§ **What is required**
Exactly as they stand, set down the following records once more.

(Stored records)
————
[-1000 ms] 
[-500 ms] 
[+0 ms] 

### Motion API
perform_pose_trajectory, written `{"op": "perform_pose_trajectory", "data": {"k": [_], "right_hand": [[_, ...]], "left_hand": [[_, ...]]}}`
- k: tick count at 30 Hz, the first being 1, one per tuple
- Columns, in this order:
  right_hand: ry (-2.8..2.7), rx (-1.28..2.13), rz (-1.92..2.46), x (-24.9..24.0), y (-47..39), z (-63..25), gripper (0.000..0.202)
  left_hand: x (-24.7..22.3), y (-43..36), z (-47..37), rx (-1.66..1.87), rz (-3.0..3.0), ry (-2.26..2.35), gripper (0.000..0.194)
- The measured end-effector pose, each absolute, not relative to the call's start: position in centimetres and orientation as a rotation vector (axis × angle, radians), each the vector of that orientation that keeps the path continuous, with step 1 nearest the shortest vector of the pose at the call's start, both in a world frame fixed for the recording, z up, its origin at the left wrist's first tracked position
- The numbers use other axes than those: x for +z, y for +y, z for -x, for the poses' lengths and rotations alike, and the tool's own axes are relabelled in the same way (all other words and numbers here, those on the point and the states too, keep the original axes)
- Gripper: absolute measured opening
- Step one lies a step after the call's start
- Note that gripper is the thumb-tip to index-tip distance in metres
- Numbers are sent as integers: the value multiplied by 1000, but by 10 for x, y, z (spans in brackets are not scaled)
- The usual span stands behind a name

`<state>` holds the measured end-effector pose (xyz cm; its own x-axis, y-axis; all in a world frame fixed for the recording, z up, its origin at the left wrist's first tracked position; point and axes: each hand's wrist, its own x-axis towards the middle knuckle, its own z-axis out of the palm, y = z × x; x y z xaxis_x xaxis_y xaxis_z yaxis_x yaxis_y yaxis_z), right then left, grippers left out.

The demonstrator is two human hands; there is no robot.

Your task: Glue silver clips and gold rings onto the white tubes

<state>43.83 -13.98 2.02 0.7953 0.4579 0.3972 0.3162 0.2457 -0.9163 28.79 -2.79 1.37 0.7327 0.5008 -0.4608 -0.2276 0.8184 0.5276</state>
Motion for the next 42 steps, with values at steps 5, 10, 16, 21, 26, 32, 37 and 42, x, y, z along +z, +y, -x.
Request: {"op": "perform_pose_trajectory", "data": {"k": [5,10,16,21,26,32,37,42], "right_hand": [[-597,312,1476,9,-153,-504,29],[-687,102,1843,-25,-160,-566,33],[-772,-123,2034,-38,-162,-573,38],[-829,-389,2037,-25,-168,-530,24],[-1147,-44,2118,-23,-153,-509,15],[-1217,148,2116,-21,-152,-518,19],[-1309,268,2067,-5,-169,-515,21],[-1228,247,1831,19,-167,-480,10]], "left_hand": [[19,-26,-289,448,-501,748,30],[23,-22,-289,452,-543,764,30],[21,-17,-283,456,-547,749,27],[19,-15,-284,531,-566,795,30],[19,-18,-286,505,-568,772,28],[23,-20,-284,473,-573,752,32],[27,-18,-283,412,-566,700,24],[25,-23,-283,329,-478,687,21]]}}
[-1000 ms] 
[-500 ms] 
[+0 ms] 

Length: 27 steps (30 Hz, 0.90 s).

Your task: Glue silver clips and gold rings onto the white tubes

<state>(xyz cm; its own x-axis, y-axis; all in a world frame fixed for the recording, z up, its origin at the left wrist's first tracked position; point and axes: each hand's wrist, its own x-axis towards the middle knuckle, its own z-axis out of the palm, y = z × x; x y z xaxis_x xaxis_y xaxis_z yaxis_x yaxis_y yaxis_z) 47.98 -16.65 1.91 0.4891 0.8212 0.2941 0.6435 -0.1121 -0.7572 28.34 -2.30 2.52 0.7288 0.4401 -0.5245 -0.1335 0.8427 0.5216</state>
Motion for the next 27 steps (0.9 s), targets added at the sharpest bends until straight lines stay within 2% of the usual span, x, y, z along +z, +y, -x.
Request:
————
§ **Expected output**
[-1000 ms] 
[-500 ms] 
[+0 ms] 

### Motion API
perform_pose_trajectory, written `{"op": "perform_pose_trajectory", "data": {"k": [_], "right_hand": [[_, ...]], "left_hand": [[_, ...]]}}`
- k: tick count at 30 Hz, the first being 1, one per tuple
- Columns, in this order:
  right_hand: ry (-2.8..2.7), rx (-1.28..2.13), rz (-1.92..2.46), x (-24.9..24.0), y (-47..39), z (-63..25), gripper (0.000..0.202)
  left_hand: x (-24.7..22.3), y (-43..36), z (-47..37), rx (-1.66..1.87), rz (-3.0..3.0), ry (-2.26..2.35), gripper (0.000..0.194)
- The measured end-effector pose, each absolute, not relative to the call's start: position in centimetres and orientation as a rotation vector (axis × angle, radians), each the vector of that orientation that keeps the path continuous, with step 1 nearest the shortest vector of the pose at the call's start, both in a world frame fixed for the recording, z up, its origin at the left wrist's first tracked position
- The numbers use other axes than those: x for +z, y for +y, z for -x, for the poses' lengths and rotations alike, and the tool's own axes are relabelled in the same way (all other words and numbers here, those on the point and the states too, keep the original axes)
- Gripper: absolute measured opening
- Step one lies a step after the call's start
- Note that gripper is the thumb-tip to index-tip distance in metres
- Numbers are sent as integers: the value multiplied by 1000, but by 10 for x, y, z (spans in brackets are not scaled)
- The usual span stands behind a name

`<state>` holds the measured end-effector pose (xyz cm; its own x-axis, y-axis; all in a world frame fixed for the recording, z up, its origin at the left wrist's first tracked position; point and axes: each hand's wrist, its own x-axis towards the middle knuckle, its own z-axis out of the palm, y = z × x; x y z xaxis_x xaxis_y xaxis_z yaxis_x yaxis_y yaxis_z), right then left, grippers left out.

The demonstrator is two human hands; there is no robot.

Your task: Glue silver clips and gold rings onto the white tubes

<state>43.83 -13.98 2.02 0.7953 0.4579 0.3972 0.3162 0.2457 -0.9163 28.79 -2.79 1.37 0.7327 0.5008 -0.4608 -0.2276 0.8184 0.5276</state>
Motion for the next 42 steps, with values at steps 5, 10, 16, 21, 26, 32, 37 and 42, x, y, z along +z, +y, -x.
Request: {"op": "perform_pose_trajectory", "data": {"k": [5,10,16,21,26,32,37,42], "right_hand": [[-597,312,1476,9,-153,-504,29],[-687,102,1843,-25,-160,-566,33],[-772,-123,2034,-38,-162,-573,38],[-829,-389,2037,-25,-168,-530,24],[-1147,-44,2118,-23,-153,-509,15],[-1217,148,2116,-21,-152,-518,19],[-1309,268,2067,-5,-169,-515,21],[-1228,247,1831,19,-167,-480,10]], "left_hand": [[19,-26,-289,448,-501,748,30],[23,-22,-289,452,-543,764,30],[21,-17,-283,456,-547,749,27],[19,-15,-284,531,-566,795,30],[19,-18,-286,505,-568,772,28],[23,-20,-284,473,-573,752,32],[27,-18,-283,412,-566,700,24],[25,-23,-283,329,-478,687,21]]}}
[-1000 ms] 
[-500 ms] 
[+0 ms] 

Length: 27 steps (30 Hz, 0.90 s).

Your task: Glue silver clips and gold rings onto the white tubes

<state>(xyz cm; its own x-axis, y-axis; all in a world frame fixed for the recording, z up, its origin at the left wrist's first tracked position; point and axes: each hand's wrist, its own x-axis towards the middle knuckle, its own z-axis out of the palm, y = z × x; x y z xaxis_x xaxis_y xaxis_z yaxis_x yaxis_y yaxis_z) 47.98 -16.65 1.91 0.4891 0.8212 0.2941 0.6435 -0.1121 -0.7572 28.34 -2.30 2.52 0.7288 0.4401 -0.5245 -0.1335 0.8427 0.5216</state>
Motion for the next 27 steps (0.9 s), targets added at the sharpest bends until straight lines stay within 2% of the usual span, x, y, z along +z, +y, -x.
Request:

That concludes the output.